Biologists are not much impressed with this critique, since conundrums and gaps are normal features of scientific theories. Atomic theory was in considerably worse shape in this regard when Einstein published his three great papers. A few decades of research clarified matters to the point where the theory's practical applicability and predictive value could revolutionize human existence. Nor are scientists much impressed by the facts of Behe's being a biochemist and Dembski's having done postgraduate work in math and physics. (Johnson is a lawyer.) This just recalls Newton's fascination with alchemy and Kepler's work on the Music of the Spheres. Scientists have all sorts of quirky off-duty obsessions.

And I.D. was always off-duty. Scientifically credentialed I.D.-ers have been reluctant to submit their theories to peer review. Kenneth R. Miller, a professor of biology at Brown University and a critic of I.D., wonders why Behe has never presented his ideas to the annual conference of the American Society for Biochemistry and Molecular Biology, as is his right as a member. As Miller explained, "If I thought I had an idea that would completely revolutionize cell biology in the same way that Professor Behe thinks he has an idea that would revolutionize biochemistry, I would be talking about that idea at every single meeting of my peers I could possibly get to." Dembski likewise declines to publicize his research through peer-review conferences and journals. His explanation: "I find I can actually get the turnaround faster by writing a book and getting the ideas expressed there. My books sell well. I get a royalty. And the material gets read more." Ah.

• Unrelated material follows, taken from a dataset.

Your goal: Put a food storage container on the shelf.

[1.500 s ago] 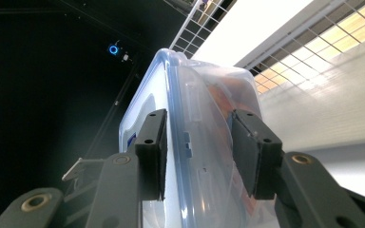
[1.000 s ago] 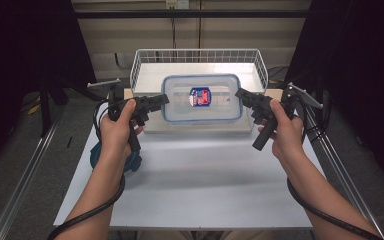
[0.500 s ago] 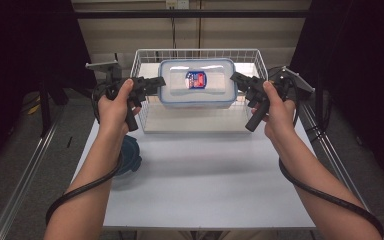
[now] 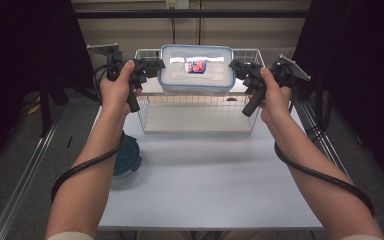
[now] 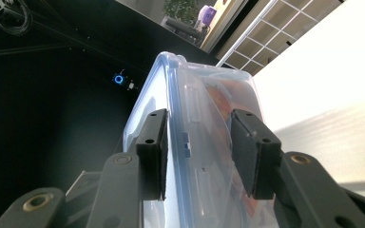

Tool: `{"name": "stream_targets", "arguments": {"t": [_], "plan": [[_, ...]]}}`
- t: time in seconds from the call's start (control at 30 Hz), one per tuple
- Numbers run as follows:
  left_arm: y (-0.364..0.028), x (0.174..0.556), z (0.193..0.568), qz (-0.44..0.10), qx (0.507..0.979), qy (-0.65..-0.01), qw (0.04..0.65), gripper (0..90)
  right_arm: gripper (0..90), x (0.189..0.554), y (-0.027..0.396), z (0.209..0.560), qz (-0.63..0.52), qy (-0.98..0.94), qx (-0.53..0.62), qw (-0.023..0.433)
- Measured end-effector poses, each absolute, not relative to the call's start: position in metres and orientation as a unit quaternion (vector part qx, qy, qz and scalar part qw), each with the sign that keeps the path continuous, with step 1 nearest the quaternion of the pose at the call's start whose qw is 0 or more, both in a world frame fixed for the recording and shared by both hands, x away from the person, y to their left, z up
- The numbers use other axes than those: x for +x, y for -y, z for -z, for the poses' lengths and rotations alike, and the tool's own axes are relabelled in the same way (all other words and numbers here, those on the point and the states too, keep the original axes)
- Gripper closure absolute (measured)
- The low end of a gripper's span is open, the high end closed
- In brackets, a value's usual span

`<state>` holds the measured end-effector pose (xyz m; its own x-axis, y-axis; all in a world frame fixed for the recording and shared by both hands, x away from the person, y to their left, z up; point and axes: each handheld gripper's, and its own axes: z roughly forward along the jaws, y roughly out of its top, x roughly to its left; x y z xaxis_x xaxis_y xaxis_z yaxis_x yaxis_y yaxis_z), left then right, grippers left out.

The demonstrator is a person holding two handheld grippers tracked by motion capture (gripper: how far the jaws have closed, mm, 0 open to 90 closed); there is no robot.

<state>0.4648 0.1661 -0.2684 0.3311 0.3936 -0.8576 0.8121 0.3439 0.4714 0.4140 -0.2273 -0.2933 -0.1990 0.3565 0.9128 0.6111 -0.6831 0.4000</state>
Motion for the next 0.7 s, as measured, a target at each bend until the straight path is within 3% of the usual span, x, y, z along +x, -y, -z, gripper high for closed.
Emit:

It is not surprising that most working scientists turn away from I.D. with a smile and a shrug. Phillip Johnson, in a 1992 lecture, predicted that Darwinism would "soon" be thoroughly discredited, leading to a "paradigm shift" and a whole new view of biology. Thirteen years later there is not the faintest trace of a sign that anything like this is going to happen. To the contrary, the fired-up young biologists who will revolutionize our lives in these coming decades take the standard evolutionary model for granted, not only because it is an elegant and parsimonious theory, but because I.D. promises them nothing — no reproducible results, no research leads, no fortune-making discoveries in genomics or neuroscience.

If the science of I.D. is a joke, the theology is little better. Its principal characteristic is a flat-footed poverty of imagination. "Don't eff the Ineffable," went the sergeant-major's injunction against blasphemy. With a different reading having nothing to do with blasphemy, effing the Ineffable — what A. N. Whitehead called "misplaced concreteness" — is exactly what the I.D.-ers are up to. Their God is a science-fiction God, a high-I.Q. space alien plodding along a decade or two ahead of our understanding. The God of Judaism and Christianity is infinitely vaster and stranger than that, and far above our poking, groping inquiries into the furniture of our rocky little daytime cosmos. His nature and deeds are as remote from our comprehension as, to quote Darwin himself on this precise point, Newton's laws are from a dog's. The prophet Isaiah held the same opinion: "For my thoughts are not your thoughts, neither are your ways my ways, saith the Lord. For as the heavens are higher than the earth, so are my ways higher than your ways, and my thoughts than your thoughts."

I.D. had its little hour in the spotlight of public curiosity, and will linger on for a while among those who cannot bear the thought that living tissue might be a part of the natural universe, under natural laws. Neither science nor religion ever had much use for I.D. Both will proceed happily on their ways without it.